Your reply should consist of one number: how many lines below contain "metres".

---+---

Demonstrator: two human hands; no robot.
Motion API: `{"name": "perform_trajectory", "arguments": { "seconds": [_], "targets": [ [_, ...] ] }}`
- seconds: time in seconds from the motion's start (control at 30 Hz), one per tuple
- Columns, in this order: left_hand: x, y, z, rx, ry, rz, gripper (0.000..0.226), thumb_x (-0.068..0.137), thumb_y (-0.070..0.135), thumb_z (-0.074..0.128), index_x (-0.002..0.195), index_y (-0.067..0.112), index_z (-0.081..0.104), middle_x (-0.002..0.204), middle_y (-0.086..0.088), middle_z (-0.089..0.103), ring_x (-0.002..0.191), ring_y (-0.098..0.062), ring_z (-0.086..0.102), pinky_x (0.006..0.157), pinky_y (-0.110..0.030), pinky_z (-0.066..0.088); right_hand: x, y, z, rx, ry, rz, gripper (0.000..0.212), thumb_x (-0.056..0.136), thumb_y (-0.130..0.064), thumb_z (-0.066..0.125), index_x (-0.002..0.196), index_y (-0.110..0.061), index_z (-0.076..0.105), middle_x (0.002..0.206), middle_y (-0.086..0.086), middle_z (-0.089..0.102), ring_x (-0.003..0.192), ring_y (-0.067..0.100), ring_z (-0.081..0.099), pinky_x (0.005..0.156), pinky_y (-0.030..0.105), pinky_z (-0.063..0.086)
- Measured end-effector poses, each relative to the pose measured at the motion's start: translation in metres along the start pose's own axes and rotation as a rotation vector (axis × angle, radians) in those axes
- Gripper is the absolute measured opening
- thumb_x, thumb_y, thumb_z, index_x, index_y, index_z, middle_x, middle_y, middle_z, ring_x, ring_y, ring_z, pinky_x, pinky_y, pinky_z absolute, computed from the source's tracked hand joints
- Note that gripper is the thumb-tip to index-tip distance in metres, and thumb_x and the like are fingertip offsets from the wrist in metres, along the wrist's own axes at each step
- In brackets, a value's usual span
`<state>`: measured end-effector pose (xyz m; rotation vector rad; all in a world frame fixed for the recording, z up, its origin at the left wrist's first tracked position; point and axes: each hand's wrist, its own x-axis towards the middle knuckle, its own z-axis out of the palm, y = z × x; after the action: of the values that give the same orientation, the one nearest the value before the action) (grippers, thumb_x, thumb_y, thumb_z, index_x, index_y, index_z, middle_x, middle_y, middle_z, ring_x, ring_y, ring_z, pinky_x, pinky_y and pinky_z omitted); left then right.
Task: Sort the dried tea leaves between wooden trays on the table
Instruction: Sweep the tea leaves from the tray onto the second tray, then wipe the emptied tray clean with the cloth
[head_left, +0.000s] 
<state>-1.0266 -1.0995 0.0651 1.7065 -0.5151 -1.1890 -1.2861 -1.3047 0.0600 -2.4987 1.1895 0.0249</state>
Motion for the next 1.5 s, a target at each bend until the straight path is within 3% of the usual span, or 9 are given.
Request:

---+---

WRITTEN REPLY: 2